§ **What you have to do**
The required output is a number: how many lines of the data below include the string "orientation".
===============
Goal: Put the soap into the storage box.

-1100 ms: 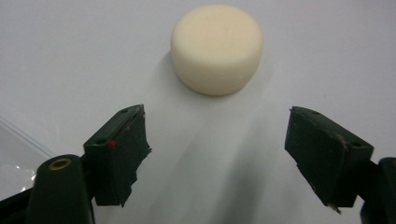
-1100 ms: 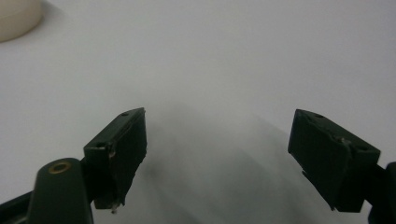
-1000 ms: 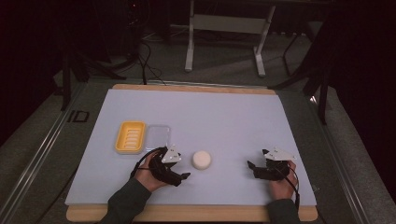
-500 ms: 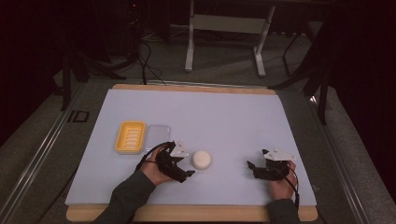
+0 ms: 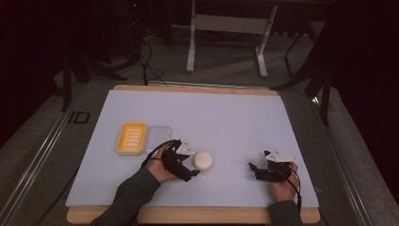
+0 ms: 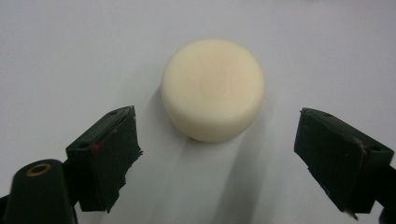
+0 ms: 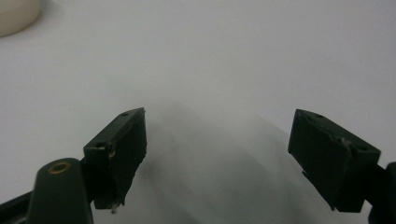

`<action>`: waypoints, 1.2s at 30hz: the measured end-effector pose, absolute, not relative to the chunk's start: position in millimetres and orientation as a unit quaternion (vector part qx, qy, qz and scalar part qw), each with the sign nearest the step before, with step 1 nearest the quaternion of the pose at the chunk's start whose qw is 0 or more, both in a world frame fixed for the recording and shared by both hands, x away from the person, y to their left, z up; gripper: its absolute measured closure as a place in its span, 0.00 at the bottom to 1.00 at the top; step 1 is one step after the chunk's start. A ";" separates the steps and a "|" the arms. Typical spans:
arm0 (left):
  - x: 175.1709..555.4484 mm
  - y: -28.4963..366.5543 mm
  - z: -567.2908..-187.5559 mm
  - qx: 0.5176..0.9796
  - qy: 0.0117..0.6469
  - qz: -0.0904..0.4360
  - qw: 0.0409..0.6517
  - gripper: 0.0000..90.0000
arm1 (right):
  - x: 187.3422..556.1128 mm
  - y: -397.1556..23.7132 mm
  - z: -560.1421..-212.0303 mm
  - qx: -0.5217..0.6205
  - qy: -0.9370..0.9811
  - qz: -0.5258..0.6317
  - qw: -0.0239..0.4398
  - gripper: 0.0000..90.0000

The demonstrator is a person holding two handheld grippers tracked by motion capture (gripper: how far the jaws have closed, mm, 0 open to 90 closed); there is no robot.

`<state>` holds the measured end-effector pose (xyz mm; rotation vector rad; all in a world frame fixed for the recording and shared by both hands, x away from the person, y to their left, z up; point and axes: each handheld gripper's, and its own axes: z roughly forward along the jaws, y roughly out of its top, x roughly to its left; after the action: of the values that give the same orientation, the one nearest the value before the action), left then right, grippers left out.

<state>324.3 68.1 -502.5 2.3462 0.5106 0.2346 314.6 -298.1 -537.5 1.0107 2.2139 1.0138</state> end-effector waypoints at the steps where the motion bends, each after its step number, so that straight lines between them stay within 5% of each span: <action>1: 324.8 67.2 -502.7 0.909 0.198 0.090 0.356 0.15 | 314.6 -298.1 -537.5 0.371 0.813 0.372 0.250 0.21; 36: 345.7 39.5 -516.0 0.922 0.190 0.065 0.331 0.09 | 314.9 -297.6 -537.7 0.370 0.815 0.370 0.249 0.21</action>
<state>345.7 39.5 -516.0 2.4096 0.4969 0.1693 314.9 -297.6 -537.7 1.0065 2.2202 1.0068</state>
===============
§ **Task answer**
2